The first execution at Bang Kwang Central Prison took place on 12 July 1937, when Khian Bunkanson was executed by shooting for conspiracy to murder.

When Thailand switched its execution method to lethal injection in 2003, a dedicated chamber was built for it at Bang Kwang and has been in use since 2008.

==Notable foreign inmates==
In 1978, the Australian drug smuggler Warren Fellows was incarcerated at Bang Kwang, having received a life sentence. He was granted a royal pardon and was released in 1990. His compatriot and accomplice Paul Hayward, a former rugby league footballer, spent a decade at the institution and was set free in 1989.

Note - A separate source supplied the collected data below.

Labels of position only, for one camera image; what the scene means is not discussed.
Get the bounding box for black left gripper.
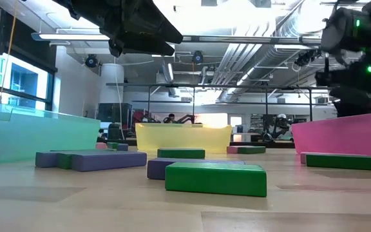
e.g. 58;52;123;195
52;0;184;58

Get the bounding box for pink translucent plastic bin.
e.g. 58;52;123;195
290;112;371;169

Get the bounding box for black round ceiling speaker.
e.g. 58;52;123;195
191;50;205;64
84;53;99;68

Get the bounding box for white cylindrical column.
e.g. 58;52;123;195
100;63;125;104

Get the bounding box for black ceiling spotlight cluster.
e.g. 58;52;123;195
294;50;322;68

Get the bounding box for long ceiling light fixture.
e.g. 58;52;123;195
30;31;322;45

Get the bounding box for red machine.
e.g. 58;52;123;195
132;109;160;124

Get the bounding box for black monitor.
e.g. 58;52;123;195
97;102;133;123

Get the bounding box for distant black robot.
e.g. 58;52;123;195
262;113;294;142

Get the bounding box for silver ceiling pipes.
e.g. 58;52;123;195
209;43;272;85

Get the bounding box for black office chair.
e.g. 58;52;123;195
107;123;122;141

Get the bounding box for yellow translucent plastic bin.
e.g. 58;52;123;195
135;122;233;154

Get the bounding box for green translucent plastic bin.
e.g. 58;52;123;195
0;102;102;166

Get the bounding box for black overhead rack frame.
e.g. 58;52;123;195
106;82;334;123

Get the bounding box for black metal table frame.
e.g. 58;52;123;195
97;137;296;150

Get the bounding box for orange hanging cable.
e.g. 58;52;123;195
0;0;19;97

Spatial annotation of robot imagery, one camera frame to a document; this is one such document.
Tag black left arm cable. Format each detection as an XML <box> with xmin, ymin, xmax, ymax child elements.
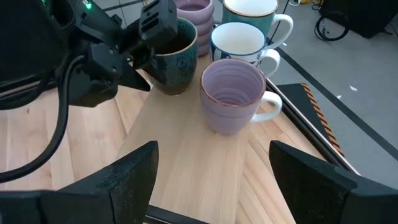
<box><xmin>0</xmin><ymin>55</ymin><xmax>85</xmax><ymax>184</ymax></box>

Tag white mug blue pattern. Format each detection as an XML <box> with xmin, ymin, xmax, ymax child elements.
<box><xmin>210</xmin><ymin>21</ymin><xmax>282</xmax><ymax>78</ymax></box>

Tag black floor case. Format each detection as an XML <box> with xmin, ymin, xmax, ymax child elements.
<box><xmin>318</xmin><ymin>0</ymin><xmax>398</xmax><ymax>40</ymax></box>

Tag purple ribbed mug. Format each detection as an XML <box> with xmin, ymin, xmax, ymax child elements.
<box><xmin>173</xmin><ymin>0</ymin><xmax>215</xmax><ymax>57</ymax></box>

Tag white cable yellow plug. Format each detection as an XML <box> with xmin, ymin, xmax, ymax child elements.
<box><xmin>287</xmin><ymin>0</ymin><xmax>321</xmax><ymax>7</ymax></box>

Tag lavender mug white handle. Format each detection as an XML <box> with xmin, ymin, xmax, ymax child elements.
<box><xmin>199</xmin><ymin>58</ymin><xmax>284</xmax><ymax>137</ymax></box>

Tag black ramp orange stripes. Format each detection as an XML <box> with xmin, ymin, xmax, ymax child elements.
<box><xmin>276</xmin><ymin>82</ymin><xmax>345</xmax><ymax>156</ymax></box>

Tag black cable coil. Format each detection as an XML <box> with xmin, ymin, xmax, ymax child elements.
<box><xmin>313</xmin><ymin>14</ymin><xmax>351</xmax><ymax>42</ymax></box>

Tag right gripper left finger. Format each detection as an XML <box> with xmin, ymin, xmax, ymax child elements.
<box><xmin>62</xmin><ymin>140</ymin><xmax>160</xmax><ymax>224</ymax></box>

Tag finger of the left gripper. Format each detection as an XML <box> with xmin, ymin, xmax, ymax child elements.
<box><xmin>121</xmin><ymin>0</ymin><xmax>178</xmax><ymax>69</ymax></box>
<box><xmin>118</xmin><ymin>66</ymin><xmax>152</xmax><ymax>93</ymax></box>

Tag teal mug white handle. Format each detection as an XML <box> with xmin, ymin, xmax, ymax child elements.
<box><xmin>221</xmin><ymin>0</ymin><xmax>294</xmax><ymax>50</ymax></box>

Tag dark speckled mug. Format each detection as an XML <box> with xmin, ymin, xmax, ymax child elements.
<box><xmin>145</xmin><ymin>17</ymin><xmax>199</xmax><ymax>96</ymax></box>

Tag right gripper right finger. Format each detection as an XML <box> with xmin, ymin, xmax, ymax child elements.
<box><xmin>269</xmin><ymin>139</ymin><xmax>358</xmax><ymax>224</ymax></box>

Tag black metal table frame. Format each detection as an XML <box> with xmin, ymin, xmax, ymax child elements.
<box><xmin>264</xmin><ymin>79</ymin><xmax>360</xmax><ymax>175</ymax></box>

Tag wooden rack board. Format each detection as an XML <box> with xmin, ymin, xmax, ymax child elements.
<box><xmin>116</xmin><ymin>51</ymin><xmax>268</xmax><ymax>224</ymax></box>

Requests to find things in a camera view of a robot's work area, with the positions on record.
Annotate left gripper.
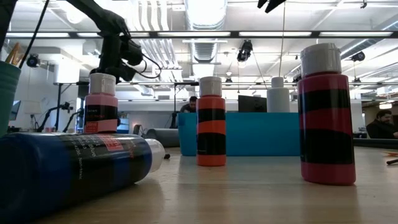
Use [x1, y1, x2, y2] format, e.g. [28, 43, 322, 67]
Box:
[93, 30, 137, 83]

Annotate large white paint bottle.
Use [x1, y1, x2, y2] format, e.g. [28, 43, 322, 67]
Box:
[266, 76, 291, 113]

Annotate small magenta paint bottle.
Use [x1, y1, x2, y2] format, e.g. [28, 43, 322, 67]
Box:
[297, 42, 357, 187]

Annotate small pink paint bottle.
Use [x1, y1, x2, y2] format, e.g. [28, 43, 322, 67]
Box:
[83, 73, 119, 134]

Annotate small orange paint bottle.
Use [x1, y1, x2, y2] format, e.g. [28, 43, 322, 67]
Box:
[196, 76, 227, 167]

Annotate small blue paint bottle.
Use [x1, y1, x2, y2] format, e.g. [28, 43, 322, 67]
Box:
[0, 132, 166, 223]

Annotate black overhead beam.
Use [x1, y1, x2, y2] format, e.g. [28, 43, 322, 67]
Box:
[4, 30, 398, 40]

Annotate black light stand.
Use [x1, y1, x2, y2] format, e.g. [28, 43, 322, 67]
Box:
[53, 81, 91, 133]

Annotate white table lamp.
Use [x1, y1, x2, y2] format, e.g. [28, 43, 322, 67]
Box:
[23, 100, 42, 131]

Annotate person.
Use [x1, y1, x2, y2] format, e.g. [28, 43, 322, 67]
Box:
[180, 95, 199, 113]
[366, 109, 398, 139]

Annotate black monitor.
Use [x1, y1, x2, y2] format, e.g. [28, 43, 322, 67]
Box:
[238, 95, 268, 113]

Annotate green plastic cup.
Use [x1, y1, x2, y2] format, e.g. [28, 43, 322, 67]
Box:
[0, 60, 22, 138]

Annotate teal plastic bin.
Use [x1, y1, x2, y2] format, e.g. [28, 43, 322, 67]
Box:
[177, 111, 301, 157]

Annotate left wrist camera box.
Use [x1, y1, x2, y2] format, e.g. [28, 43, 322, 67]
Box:
[120, 39, 144, 67]

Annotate silver ventilation duct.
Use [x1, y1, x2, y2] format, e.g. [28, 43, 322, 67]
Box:
[183, 0, 228, 65]

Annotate black aluminium table frame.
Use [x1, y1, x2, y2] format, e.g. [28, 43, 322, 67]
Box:
[353, 138, 398, 149]

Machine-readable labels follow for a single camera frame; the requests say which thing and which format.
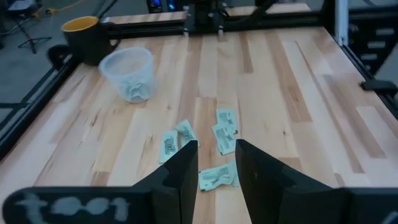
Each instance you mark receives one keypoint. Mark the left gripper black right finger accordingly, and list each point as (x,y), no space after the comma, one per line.
(267,193)

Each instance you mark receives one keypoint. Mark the black mug yellow inside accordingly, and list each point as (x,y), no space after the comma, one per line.
(87,40)

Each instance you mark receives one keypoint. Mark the clear plastic cup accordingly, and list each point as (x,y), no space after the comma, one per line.
(124,65)

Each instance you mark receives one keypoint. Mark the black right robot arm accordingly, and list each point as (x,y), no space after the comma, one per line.
(205,15)

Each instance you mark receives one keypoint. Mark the small black mount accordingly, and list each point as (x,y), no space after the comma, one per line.
(57,56)

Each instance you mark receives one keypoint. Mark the green Stevia sweetener packet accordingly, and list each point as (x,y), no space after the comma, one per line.
(227,119)
(216,177)
(186,132)
(168,146)
(224,141)

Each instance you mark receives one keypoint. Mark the dark drawer cabinet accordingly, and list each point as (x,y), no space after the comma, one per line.
(357,37)

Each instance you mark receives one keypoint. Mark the black box blue lights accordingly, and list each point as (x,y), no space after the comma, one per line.
(161,6)

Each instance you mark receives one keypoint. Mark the black tripod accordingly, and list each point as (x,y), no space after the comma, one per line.
(28,39)

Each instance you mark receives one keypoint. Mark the white upright post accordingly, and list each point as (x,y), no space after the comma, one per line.
(342,21)

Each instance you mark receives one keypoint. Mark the black aluminium table frame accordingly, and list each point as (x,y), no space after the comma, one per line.
(149,29)

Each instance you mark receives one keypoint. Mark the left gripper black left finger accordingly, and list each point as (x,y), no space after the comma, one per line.
(177,186)

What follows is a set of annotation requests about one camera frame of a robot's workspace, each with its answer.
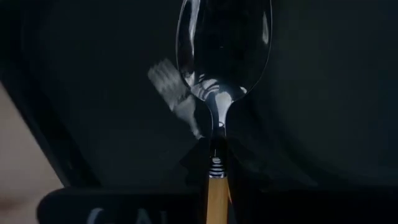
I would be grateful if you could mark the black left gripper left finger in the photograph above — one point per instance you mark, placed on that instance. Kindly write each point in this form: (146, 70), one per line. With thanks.
(199, 161)

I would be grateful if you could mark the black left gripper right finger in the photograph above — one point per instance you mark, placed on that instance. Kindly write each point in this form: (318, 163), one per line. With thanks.
(239, 161)

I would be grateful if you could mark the black plastic tray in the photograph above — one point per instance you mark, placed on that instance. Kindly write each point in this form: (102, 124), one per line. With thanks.
(311, 124)

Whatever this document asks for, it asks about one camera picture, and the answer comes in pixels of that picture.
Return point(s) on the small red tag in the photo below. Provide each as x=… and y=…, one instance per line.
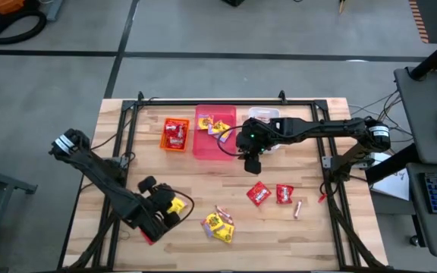
x=322, y=198

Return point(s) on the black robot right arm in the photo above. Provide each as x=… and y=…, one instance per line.
x=336, y=127

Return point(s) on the white paper sheet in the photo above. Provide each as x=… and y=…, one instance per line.
x=395, y=184

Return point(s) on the small wrapped candy roll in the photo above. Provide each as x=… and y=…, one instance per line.
x=228, y=219
x=297, y=209
x=221, y=210

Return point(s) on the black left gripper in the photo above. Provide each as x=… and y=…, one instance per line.
x=156, y=212

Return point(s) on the black frame knob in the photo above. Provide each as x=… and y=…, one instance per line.
x=282, y=96
x=140, y=98

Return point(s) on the orange vacuum cleaner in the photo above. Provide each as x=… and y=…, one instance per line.
x=2, y=5

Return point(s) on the black stand pole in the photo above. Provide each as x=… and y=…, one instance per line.
x=436, y=57

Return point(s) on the black side stand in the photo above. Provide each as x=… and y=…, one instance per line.
x=6, y=181

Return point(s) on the white plastic basket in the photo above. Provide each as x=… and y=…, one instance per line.
x=264, y=112

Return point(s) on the orange mesh basket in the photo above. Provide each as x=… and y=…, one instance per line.
x=162, y=144

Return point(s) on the pink plastic basket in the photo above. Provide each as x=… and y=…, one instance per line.
x=211, y=149

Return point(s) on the black aluminium table frame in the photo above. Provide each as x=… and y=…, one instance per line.
x=222, y=102

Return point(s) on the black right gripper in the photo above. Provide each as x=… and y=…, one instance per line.
x=264, y=136

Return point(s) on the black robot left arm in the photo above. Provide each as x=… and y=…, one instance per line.
x=97, y=170

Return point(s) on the grey desk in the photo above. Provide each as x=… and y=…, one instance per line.
x=436, y=231
x=423, y=113

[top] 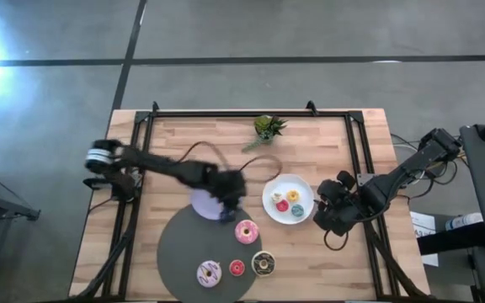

Jonathan Wheeler, a British man arrested for drug smuggling in Thailand in 1994, served 16 months in Klong Prem Central Prison, before being moved to Bang Kwang when he received a 50-year sentence. Wheeler would go on to become one of the longest-serving Western inmates in Thai prison after spending more than 18 years behind bars. He chronicled his story in the book The Tiger Cage: 18 Years in Thai Prison.

In 1995, the Briton Alan John Davies was the first European to receive a death sentence in Thailand, being held at Bang Kwang. He was freed after 17 years of "hell", returning to the UK in 2007 after being granted amnesty by the Thai king.